Le budget 2006, qui a été adopté au Conseil d’administration du 1er décembre 2005, malgré l’opposition du SNTRS-CGT et du SNCS-FSU et l’abstention du SGEN-CFDT est un mauvais budget. La dotation d’Etat n’augmente que de 3,4%.

· L’augmentation de 50,8 M€ de la masse salariale (sur un total de 1536 M€) est consommée pour moitié par la revalorisation du point d’indice en 2005 (+1,8%). Seules mesures nouvelles : 2,17 M€ pour les 200 créations de postes de titulaires à compter du 1er octobre 2006, 1,74 M€ pour l’accueil des 93 CDD en septembre 2006 et 4,93 M€ pour l’augmentation des primes (ISFIC* et des PPRS) avec la volonté d’individualiser.

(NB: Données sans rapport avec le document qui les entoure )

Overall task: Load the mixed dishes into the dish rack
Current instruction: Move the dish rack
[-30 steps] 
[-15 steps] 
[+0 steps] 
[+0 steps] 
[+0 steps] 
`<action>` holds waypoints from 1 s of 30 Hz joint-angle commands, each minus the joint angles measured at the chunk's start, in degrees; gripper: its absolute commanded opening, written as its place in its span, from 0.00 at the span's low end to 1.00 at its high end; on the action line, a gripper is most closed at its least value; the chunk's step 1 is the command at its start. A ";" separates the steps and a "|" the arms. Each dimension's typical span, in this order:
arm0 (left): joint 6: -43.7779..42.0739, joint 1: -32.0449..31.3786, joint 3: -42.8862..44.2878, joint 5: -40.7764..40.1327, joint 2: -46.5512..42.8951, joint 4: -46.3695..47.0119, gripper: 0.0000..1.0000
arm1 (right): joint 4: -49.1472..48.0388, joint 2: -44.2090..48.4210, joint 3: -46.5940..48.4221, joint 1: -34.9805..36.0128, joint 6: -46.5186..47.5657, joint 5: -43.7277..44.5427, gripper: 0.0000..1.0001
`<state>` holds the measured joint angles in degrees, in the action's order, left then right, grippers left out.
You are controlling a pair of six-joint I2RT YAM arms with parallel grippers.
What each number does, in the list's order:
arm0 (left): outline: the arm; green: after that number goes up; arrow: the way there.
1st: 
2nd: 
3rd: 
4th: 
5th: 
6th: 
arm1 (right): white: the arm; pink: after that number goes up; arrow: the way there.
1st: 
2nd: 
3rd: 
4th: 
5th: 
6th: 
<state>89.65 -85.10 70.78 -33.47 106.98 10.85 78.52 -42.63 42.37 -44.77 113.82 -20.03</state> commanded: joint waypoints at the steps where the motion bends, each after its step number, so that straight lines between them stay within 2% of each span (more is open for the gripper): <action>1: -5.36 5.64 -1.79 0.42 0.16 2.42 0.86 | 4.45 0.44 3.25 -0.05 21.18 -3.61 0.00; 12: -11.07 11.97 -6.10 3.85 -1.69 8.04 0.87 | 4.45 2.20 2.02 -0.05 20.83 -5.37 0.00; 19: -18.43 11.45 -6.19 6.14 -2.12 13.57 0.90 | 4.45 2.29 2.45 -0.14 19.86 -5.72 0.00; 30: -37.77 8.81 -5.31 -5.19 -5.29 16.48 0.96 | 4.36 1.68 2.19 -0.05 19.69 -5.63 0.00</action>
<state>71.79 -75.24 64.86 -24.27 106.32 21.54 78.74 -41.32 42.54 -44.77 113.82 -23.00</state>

· La dotation 2006 des laboratoires sera identique à celle de 2005. Soit une perte en pouvoir d’achat, pour les départements Sciences Chimiques, SDU, SHS et SPI, elle baissera de 2% en PNC, de 1% en SPM et n’augmentera qu’en STIC (+1,2%) et en SDV (+11%).

· Pire, en comparatif avec le budget primitif de 2002, tous les budgets des départements, accusent une perte en euros courant de -4,13% pour SC, -3,92% pour SPI, -4,8% pour SPM, -7,24% pour IN2P3 (il faut y ajouter l’inflation de 4 années soit 8%). Sur la même période, SHS augmente de +1,35%, STIC de 4,82% et SDU+INSU de +2,91% : ils baissent donc en euros constants ! Seul SDV augmente de 22,9%.

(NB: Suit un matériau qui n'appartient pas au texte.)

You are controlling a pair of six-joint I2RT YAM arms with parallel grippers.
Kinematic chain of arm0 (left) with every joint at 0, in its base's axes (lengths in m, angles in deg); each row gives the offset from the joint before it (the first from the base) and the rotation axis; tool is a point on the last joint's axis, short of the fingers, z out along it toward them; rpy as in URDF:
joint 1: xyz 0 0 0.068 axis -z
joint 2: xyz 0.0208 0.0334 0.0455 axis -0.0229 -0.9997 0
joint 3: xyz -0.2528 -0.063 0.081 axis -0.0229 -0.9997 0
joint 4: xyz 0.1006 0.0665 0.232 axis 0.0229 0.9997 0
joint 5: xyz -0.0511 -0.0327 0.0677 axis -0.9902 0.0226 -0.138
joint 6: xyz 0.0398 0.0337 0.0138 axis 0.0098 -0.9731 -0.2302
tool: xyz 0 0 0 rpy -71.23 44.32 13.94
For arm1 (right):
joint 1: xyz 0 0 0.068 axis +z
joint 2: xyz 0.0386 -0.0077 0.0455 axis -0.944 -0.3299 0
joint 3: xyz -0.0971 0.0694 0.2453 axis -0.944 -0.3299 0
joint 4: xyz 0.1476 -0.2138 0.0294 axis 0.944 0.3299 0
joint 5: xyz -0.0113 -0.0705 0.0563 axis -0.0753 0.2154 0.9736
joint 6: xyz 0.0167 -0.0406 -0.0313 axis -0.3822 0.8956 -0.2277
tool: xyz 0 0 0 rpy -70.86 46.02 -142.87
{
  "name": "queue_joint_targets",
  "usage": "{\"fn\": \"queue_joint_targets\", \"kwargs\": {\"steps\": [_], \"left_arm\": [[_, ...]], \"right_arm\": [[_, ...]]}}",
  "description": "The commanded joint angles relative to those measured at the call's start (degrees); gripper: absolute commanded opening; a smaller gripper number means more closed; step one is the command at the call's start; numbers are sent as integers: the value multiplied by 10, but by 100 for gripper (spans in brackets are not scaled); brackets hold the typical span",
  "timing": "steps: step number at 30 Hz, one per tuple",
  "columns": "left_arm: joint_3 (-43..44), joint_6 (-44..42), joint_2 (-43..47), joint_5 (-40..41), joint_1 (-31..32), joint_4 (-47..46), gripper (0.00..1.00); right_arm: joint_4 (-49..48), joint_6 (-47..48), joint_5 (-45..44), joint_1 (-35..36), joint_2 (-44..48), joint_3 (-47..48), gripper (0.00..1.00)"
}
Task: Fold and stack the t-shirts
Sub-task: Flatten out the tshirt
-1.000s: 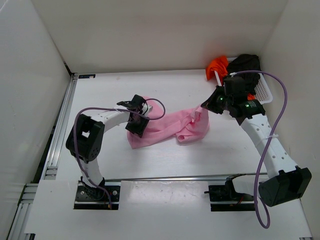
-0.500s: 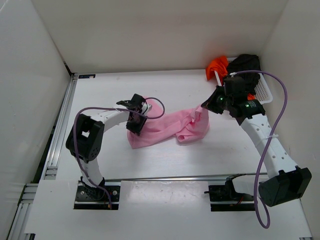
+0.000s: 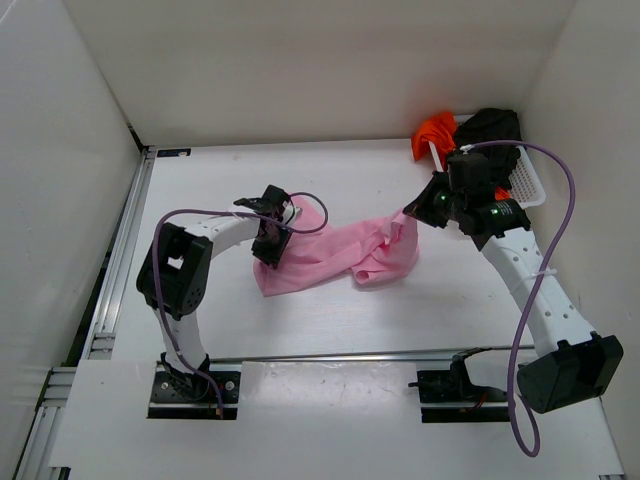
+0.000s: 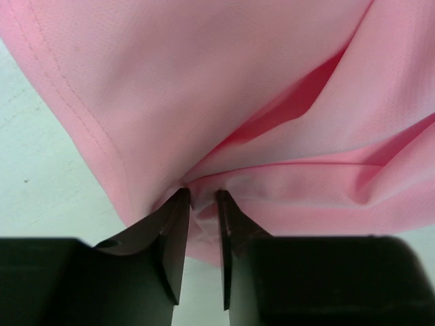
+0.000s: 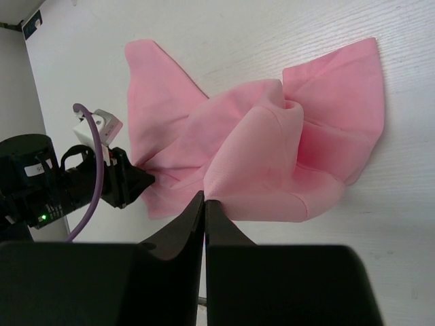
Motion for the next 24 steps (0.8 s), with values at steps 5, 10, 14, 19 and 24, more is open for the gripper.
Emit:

· Et, les programmes interdépartementaux s’effondrent en 4 ans de 47,6% ce qui traduit bien l’incapacité budgétaire de mener une réelle politique scientifique interdisciplinaire. C’est une conséquence du pilotage par l’ANR.

Seule la part ressources propres du CNRS augmentera en 2006 sous l’effet escompté des projets de l’ANR. Le CNRS attend en complément de recette 15M€ au titre de 2005 et 76 M€ au titre de 2006.

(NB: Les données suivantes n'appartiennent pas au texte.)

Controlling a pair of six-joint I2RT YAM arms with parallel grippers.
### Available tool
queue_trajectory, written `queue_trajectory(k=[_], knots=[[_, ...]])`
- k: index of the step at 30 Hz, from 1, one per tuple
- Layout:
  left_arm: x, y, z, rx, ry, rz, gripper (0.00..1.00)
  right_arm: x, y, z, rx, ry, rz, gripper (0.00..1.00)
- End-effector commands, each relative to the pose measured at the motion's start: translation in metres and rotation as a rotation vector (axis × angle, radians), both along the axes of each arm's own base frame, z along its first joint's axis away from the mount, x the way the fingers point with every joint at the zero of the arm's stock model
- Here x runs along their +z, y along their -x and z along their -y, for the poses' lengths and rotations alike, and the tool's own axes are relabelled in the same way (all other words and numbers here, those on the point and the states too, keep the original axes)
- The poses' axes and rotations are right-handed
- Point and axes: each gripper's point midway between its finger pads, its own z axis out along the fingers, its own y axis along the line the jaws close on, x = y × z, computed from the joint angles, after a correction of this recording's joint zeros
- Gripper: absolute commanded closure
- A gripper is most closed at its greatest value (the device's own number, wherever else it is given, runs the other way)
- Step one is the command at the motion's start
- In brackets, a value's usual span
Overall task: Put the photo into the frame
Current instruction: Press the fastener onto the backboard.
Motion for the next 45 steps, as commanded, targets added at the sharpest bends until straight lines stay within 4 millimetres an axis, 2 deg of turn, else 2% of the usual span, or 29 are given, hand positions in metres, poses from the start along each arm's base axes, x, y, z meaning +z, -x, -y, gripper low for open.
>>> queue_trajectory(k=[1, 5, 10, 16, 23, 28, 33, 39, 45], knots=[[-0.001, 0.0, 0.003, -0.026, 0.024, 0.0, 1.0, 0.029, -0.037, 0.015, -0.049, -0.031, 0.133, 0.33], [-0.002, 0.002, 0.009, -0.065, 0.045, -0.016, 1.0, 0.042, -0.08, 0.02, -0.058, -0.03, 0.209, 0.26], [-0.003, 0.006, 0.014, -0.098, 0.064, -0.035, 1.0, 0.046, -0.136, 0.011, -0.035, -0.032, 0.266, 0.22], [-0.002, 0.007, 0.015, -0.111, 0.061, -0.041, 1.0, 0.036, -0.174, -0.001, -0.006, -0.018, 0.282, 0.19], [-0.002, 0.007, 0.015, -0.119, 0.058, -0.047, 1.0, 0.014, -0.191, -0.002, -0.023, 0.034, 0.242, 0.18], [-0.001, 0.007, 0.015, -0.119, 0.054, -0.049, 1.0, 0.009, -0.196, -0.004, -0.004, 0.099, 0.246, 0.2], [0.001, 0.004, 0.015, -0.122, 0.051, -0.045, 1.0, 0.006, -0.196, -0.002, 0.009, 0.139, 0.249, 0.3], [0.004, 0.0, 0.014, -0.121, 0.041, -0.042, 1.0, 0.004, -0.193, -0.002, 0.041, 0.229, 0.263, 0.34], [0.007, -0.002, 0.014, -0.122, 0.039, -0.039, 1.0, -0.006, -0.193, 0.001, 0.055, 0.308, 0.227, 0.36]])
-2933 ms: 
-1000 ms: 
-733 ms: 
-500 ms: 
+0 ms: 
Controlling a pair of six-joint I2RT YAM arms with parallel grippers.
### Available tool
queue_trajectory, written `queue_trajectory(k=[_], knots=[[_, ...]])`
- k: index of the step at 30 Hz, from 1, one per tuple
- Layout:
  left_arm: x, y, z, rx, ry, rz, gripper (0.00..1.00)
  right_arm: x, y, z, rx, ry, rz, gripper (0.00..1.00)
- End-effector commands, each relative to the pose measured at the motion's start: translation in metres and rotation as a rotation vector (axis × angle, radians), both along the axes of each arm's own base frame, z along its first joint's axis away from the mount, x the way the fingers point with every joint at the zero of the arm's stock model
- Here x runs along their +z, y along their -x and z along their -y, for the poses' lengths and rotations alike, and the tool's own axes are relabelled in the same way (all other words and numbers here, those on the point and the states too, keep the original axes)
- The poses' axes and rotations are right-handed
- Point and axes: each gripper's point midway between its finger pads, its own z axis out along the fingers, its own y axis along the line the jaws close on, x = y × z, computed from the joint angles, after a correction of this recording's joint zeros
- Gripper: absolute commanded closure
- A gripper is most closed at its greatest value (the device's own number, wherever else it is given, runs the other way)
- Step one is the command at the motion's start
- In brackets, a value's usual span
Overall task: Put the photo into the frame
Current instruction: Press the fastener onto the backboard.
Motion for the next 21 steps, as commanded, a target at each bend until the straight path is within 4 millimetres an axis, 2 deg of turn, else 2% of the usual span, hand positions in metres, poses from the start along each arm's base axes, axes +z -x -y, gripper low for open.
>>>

Ce budget prouve de façon indéniable que le CNRS se transforme rapidement en « hôtel à projet ». Il fournit la main d’œuvre, le gîte et le couvert et les labos vont chercher les rations de survie à l’ANR ou dans les fondations.

Comment dans ces conditions attendre de la direction qu’elle fasse autre chose qu’envoyer des recommandations à l’ANR pour son appel d’offre 2006 . Avec son projet, le Directeur Général avait déjà renoncé à défendre la place du CNRS qui avait été construite par les personnels. En renonçant maintenant à défendre un projet scientifique cohérent pour l’organisme, il fait perdre toute illusion à eux qui croyaient qu’il voulait que le CNRS reste un véritable établissement de recherche.

Depuis sa fondation, le CNRS a su maintenir le haut niveau de la recherche française. Aujourd’hui il est mis à mal, par le poids de l’ANR, par les effets pervers du projet de loi, par les désorganisations induites par la réforme. Qu’il soit lent ou rapide le démantèlement se prépare. Il est temps de réagir. Le SNTRS-CGT appelle tous les personnels à se défendre et à défendre le CNRS.